• [What the task requires]: In the listing below, find the line holding "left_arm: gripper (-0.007" and the line holding "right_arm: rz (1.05". Write out those two lines and all lines between, exactly, and nothing more.

• [Provided material]:
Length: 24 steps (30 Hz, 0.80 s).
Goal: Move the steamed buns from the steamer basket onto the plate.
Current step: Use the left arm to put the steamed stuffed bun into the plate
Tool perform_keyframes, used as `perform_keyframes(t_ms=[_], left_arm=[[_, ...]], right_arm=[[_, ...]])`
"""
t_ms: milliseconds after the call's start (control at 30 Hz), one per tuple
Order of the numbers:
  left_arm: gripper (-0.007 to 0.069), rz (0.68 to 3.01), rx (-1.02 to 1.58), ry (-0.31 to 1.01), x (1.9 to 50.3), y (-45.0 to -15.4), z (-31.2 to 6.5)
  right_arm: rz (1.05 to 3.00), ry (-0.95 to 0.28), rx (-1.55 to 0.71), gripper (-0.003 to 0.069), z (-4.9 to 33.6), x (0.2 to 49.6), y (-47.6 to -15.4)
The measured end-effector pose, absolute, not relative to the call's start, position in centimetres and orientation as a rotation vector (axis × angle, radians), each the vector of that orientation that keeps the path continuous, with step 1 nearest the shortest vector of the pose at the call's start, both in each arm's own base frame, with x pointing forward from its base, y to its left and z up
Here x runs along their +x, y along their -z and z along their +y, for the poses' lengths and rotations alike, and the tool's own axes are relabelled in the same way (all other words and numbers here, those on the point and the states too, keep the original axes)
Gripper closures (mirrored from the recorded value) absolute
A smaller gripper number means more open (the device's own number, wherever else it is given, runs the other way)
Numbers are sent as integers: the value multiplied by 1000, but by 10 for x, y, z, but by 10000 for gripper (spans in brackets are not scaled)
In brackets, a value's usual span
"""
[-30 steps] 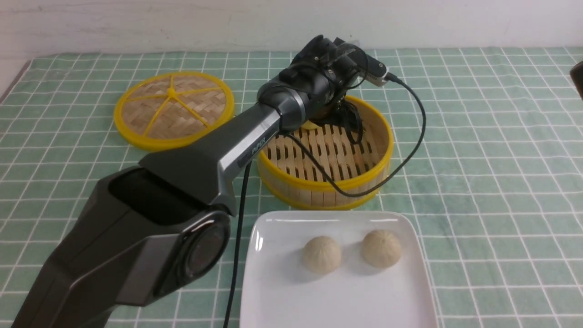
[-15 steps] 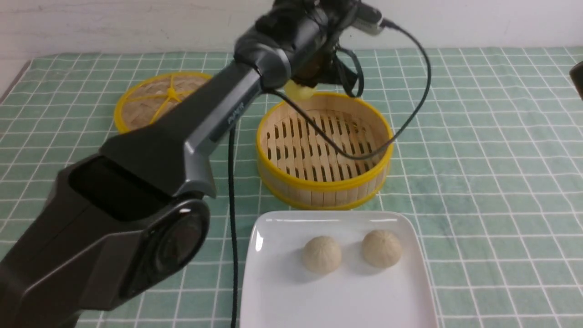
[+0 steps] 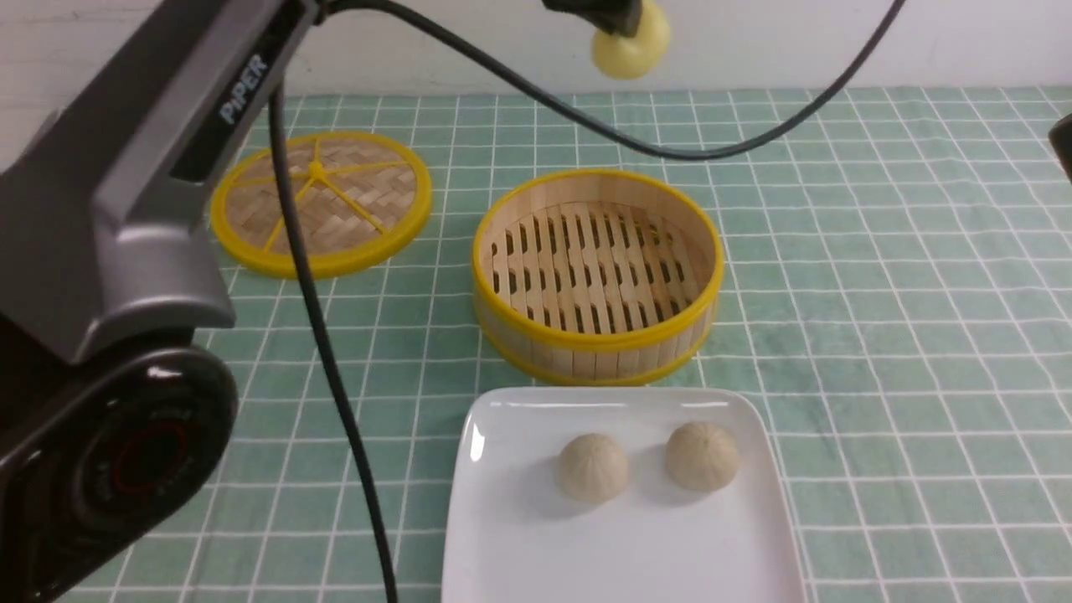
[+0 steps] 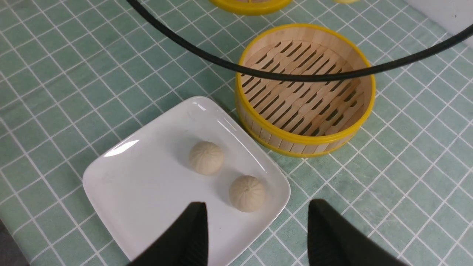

• [Task answer]:
  left_arm: gripper (-0.007 to 0.069), rz (0.68 to 3.01), rx (-1.02 to 1.58), ry (-0.31 to 1.01), x (1.9 to 50.3), y (-45.0 to -15.4), z (-31.2 to 6.5)
  right_arm: rz (1.05 to 3.00), ry (-0.95 to 0.28), rx (-1.55 to 0.71), gripper (-0.003 to 0.069), z (-4.9 to 33.6), x (0.2 to 49.6), y (-47.6 to -15.4)

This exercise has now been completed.